Dataset entries:
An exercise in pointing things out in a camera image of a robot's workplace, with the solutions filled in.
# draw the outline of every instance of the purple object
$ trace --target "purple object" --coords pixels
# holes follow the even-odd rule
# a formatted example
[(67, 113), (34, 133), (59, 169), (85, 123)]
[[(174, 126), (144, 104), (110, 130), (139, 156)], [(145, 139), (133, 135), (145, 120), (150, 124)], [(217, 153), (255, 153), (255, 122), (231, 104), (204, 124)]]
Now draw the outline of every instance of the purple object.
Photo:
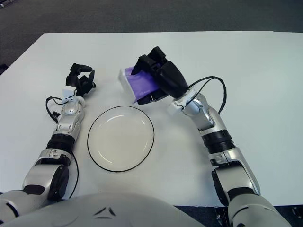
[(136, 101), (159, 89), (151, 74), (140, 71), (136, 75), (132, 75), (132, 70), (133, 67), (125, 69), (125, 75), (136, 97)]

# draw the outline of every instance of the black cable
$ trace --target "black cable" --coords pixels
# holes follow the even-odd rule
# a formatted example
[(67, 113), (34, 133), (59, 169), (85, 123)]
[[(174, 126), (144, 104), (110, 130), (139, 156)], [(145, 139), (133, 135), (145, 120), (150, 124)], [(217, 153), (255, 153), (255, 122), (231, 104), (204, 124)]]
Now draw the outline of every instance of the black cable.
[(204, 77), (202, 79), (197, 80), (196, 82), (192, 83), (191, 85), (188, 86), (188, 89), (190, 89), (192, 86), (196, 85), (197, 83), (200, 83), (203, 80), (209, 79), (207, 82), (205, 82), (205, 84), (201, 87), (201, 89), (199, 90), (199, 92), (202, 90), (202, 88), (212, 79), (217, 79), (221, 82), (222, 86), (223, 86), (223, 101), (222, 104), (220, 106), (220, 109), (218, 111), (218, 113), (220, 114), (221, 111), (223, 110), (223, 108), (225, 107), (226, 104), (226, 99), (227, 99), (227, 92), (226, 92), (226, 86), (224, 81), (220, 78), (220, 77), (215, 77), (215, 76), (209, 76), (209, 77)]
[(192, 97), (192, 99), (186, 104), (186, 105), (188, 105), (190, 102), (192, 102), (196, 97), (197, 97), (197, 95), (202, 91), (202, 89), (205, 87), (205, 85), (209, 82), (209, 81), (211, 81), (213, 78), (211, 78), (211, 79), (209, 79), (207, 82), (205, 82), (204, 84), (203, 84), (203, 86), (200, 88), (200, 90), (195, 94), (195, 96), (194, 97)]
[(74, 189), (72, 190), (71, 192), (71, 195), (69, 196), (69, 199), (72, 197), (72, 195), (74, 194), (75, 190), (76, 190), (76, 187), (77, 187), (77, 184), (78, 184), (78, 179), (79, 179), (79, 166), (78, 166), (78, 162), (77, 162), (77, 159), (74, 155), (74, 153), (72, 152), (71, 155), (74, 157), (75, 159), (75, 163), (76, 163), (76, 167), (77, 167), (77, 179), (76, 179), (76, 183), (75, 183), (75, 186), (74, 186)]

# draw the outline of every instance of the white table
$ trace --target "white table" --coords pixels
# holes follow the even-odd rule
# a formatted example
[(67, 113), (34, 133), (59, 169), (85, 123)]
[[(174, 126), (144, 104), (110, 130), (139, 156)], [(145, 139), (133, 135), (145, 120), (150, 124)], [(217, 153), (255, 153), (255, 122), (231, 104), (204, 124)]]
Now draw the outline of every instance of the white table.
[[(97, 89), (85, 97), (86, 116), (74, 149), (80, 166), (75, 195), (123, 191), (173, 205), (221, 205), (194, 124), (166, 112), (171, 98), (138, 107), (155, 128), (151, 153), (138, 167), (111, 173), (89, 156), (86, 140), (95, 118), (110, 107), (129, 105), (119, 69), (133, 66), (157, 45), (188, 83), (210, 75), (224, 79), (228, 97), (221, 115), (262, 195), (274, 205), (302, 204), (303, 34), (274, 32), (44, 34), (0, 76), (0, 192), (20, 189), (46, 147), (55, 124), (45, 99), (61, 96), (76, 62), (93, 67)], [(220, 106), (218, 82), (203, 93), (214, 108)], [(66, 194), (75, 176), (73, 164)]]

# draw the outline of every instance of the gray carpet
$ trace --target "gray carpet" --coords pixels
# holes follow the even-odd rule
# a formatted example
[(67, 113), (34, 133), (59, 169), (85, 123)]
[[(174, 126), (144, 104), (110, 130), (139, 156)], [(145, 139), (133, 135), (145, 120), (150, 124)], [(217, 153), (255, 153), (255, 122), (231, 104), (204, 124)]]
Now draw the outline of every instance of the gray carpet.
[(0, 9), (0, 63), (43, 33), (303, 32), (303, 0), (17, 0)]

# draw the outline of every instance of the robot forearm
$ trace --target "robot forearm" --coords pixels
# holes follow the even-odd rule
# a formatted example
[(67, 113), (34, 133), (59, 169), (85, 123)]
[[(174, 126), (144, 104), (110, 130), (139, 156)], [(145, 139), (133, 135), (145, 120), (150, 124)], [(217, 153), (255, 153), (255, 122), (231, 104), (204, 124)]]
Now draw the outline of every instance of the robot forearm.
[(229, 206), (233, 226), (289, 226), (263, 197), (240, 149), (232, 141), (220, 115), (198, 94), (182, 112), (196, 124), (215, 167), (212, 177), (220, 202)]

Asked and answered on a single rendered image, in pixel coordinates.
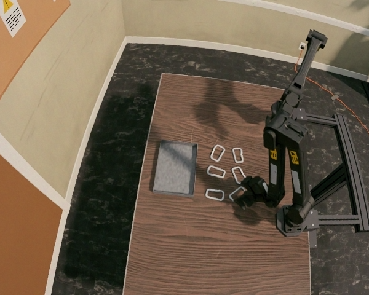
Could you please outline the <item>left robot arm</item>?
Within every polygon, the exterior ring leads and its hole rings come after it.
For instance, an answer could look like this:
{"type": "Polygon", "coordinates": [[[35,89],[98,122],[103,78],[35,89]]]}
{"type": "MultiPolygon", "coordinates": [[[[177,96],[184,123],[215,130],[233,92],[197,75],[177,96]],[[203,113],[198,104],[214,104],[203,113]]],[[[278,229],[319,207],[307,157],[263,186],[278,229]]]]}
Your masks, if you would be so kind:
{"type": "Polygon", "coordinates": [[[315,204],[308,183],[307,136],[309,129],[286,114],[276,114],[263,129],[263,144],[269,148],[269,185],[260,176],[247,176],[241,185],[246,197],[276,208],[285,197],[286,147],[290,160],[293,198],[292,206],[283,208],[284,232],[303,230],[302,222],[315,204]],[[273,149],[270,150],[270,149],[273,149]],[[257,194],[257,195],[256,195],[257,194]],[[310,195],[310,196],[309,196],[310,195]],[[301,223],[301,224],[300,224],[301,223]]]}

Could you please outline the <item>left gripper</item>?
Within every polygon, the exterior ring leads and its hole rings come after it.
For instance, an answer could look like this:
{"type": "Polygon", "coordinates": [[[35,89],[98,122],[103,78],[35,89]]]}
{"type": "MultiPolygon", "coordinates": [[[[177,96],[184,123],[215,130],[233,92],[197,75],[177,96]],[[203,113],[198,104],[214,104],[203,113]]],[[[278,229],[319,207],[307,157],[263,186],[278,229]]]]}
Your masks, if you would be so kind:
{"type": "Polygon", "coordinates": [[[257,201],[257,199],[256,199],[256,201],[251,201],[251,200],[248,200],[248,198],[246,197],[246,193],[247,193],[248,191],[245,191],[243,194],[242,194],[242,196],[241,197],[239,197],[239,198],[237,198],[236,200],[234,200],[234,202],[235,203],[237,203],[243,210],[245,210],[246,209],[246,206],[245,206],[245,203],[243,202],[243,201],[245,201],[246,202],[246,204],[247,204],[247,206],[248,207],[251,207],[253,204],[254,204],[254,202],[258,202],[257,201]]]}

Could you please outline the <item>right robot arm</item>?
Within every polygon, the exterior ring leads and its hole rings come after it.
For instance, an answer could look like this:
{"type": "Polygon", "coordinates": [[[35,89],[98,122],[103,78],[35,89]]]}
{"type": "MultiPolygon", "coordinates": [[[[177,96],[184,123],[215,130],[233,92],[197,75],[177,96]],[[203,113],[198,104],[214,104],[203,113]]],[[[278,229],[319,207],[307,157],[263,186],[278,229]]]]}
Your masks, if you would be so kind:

**PROBLEM STATEMENT:** Please copy the data shown above, line by line and exactly, omitting the images.

**RESPONSE TO THE EXERCISE:**
An exercise in pointing things out in a camera image of a robot's workplace, with the solutions filled in.
# draw the outline of every instance of the purple object
$ trace --target "purple object" --coords pixels
# holes follow the even-odd rule
# a formatted example
[(67, 113), (34, 133), (59, 169), (85, 123)]
[[(174, 126), (144, 104), (110, 130), (139, 156)], [(145, 139), (133, 135), (145, 120), (150, 124)], [(217, 153), (255, 153), (255, 122), (231, 104), (204, 124)]]
Now draw the outline of every instance of the purple object.
Photo:
[(136, 101), (159, 89), (151, 74), (140, 71), (136, 75), (132, 75), (132, 70), (133, 67), (125, 69), (125, 75), (136, 97)]

# draw the outline of every instance of the black cable
$ trace --target "black cable" --coords pixels
# holes follow the even-odd rule
# a formatted example
[(67, 113), (34, 133), (59, 169), (85, 123)]
[[(174, 126), (144, 104), (110, 130), (139, 156)], [(145, 139), (133, 135), (145, 120), (150, 124)], [(217, 153), (255, 153), (255, 122), (231, 104), (204, 124)]]
Now draw the outline of every instance of the black cable.
[(204, 77), (202, 79), (197, 80), (196, 82), (192, 83), (191, 85), (188, 86), (188, 89), (190, 89), (192, 86), (196, 85), (197, 83), (200, 83), (203, 80), (209, 79), (207, 82), (205, 82), (205, 84), (201, 87), (201, 89), (199, 90), (199, 92), (202, 90), (202, 88), (212, 79), (217, 79), (221, 82), (222, 86), (223, 86), (223, 101), (222, 104), (220, 106), (220, 109), (218, 111), (218, 113), (220, 114), (221, 111), (223, 110), (223, 108), (225, 107), (226, 104), (226, 99), (227, 99), (227, 92), (226, 92), (226, 86), (224, 81), (220, 78), (220, 77), (215, 77), (215, 76), (209, 76), (209, 77)]
[(192, 97), (192, 99), (186, 104), (186, 105), (188, 105), (190, 102), (192, 102), (196, 97), (197, 97), (197, 95), (202, 91), (202, 89), (205, 87), (205, 85), (209, 82), (209, 81), (211, 81), (213, 78), (211, 78), (211, 79), (209, 79), (207, 82), (205, 82), (204, 84), (203, 84), (203, 86), (200, 88), (200, 90), (195, 94), (195, 96), (194, 97)]
[(74, 189), (72, 190), (71, 192), (71, 195), (69, 196), (69, 199), (72, 197), (72, 195), (74, 194), (75, 190), (76, 190), (76, 187), (77, 187), (77, 184), (78, 184), (78, 179), (79, 179), (79, 166), (78, 166), (78, 162), (77, 162), (77, 159), (74, 155), (74, 153), (72, 152), (71, 155), (74, 157), (75, 159), (75, 163), (76, 163), (76, 167), (77, 167), (77, 179), (76, 179), (76, 183), (75, 183), (75, 186), (74, 186)]

# draw the outline of every instance of the white table
$ trace --target "white table" --coords pixels
# holes follow the even-odd rule
# a formatted example
[(67, 113), (34, 133), (59, 169), (85, 123)]
[[(174, 126), (144, 104), (110, 130), (139, 156)], [(145, 139), (133, 135), (145, 120), (150, 124)], [(217, 153), (255, 153), (255, 122), (231, 104), (204, 124)]]
Now draw the outline of every instance of the white table.
[[(97, 89), (85, 97), (86, 116), (74, 149), (80, 166), (75, 195), (123, 191), (173, 205), (221, 205), (194, 124), (166, 112), (171, 98), (138, 107), (155, 128), (151, 153), (138, 167), (111, 173), (89, 156), (86, 140), (95, 118), (110, 107), (129, 105), (119, 69), (133, 66), (157, 45), (188, 83), (210, 75), (224, 79), (228, 97), (221, 115), (262, 195), (274, 205), (302, 204), (303, 34), (274, 32), (44, 34), (0, 76), (0, 192), (20, 189), (46, 147), (55, 124), (45, 99), (61, 96), (76, 62), (93, 67)], [(220, 106), (218, 82), (203, 93), (214, 108)], [(66, 194), (75, 176), (73, 164)]]

# draw the outline of every instance of the gray carpet
$ trace --target "gray carpet" --coords pixels
# holes follow the even-odd rule
# a formatted example
[(67, 113), (34, 133), (59, 169), (85, 123)]
[[(174, 126), (144, 104), (110, 130), (139, 156)], [(145, 139), (133, 135), (145, 120), (150, 124)], [(217, 153), (255, 153), (255, 122), (231, 104), (204, 124)]]
Now draw the outline of every instance of the gray carpet.
[(0, 9), (0, 63), (43, 33), (303, 32), (303, 0), (17, 0)]

# draw the outline of every instance of the robot forearm
$ trace --target "robot forearm" --coords pixels
# holes follow the even-odd rule
# a formatted example
[(67, 113), (34, 133), (59, 169), (85, 123)]
[[(174, 126), (144, 104), (110, 130), (139, 156)], [(145, 139), (133, 135), (145, 120), (150, 124)], [(217, 153), (255, 153), (255, 122), (231, 104), (204, 124)]]
Now draw the outline of every instance of the robot forearm.
[(229, 206), (233, 226), (289, 226), (263, 197), (240, 149), (232, 141), (220, 115), (198, 94), (182, 112), (196, 124), (215, 167), (212, 177), (220, 202)]

Asked and answered on a single rendered image, in pixel coordinates.
Could you please outline the <item>left robot arm</item>?
Within every polygon, the exterior ring leads and its hole rings come after it.
For instance, an answer could look like this:
{"type": "Polygon", "coordinates": [[[35,89],[98,122],[103,78],[35,89]]]}
{"type": "MultiPolygon", "coordinates": [[[[177,96],[184,123],[215,130],[233,92],[197,75],[177,96]],[[203,113],[198,104],[214,104],[203,113]]],[[[278,229],[319,207],[307,157],[263,186],[278,229]]]]}
Your masks, if you would be so kind:
{"type": "Polygon", "coordinates": [[[315,204],[308,183],[307,136],[309,129],[286,114],[276,114],[263,129],[263,144],[269,148],[269,185],[260,176],[247,176],[241,185],[246,197],[276,208],[285,197],[286,147],[290,160],[293,198],[292,206],[283,208],[284,232],[303,230],[302,222],[315,204]],[[273,149],[270,150],[270,149],[273,149]],[[257,194],[257,195],[256,195],[257,194]],[[310,195],[310,196],[309,196],[310,195]],[[301,223],[301,224],[300,224],[301,223]]]}

Could you please outline the <item>left gripper</item>?
Within every polygon, the exterior ring leads and its hole rings come after it.
For instance, an answer could look like this:
{"type": "Polygon", "coordinates": [[[35,89],[98,122],[103,78],[35,89]]]}
{"type": "MultiPolygon", "coordinates": [[[[177,96],[184,123],[215,130],[233,92],[197,75],[177,96]],[[203,113],[198,104],[214,104],[203,113]]],[[[278,229],[319,207],[307,157],[263,186],[278,229]]]]}
Your masks, if you would be so kind:
{"type": "Polygon", "coordinates": [[[257,201],[257,199],[256,199],[256,201],[251,201],[251,200],[248,200],[248,198],[246,197],[246,193],[247,193],[248,191],[245,191],[243,194],[242,194],[242,196],[241,197],[239,197],[239,198],[237,198],[236,200],[234,200],[234,202],[235,203],[237,203],[243,210],[245,210],[246,209],[246,206],[245,206],[245,203],[243,202],[243,201],[245,201],[246,202],[246,204],[247,204],[247,206],[248,207],[251,207],[253,204],[254,204],[254,202],[258,202],[257,201]]]}

Could you please outline the <item>right robot arm</item>?
Within every polygon, the exterior ring leads and its hole rings come after it.
For instance, an answer could look like this:
{"type": "Polygon", "coordinates": [[[35,89],[98,122],[103,78],[35,89]]]}
{"type": "MultiPolygon", "coordinates": [[[[177,96],[184,123],[215,130],[233,92],[197,75],[177,96]],[[203,113],[198,104],[214,104],[203,113]]],[[[278,229],[319,207],[307,157],[263,186],[278,229]]]]}
Your masks, if you would be so kind:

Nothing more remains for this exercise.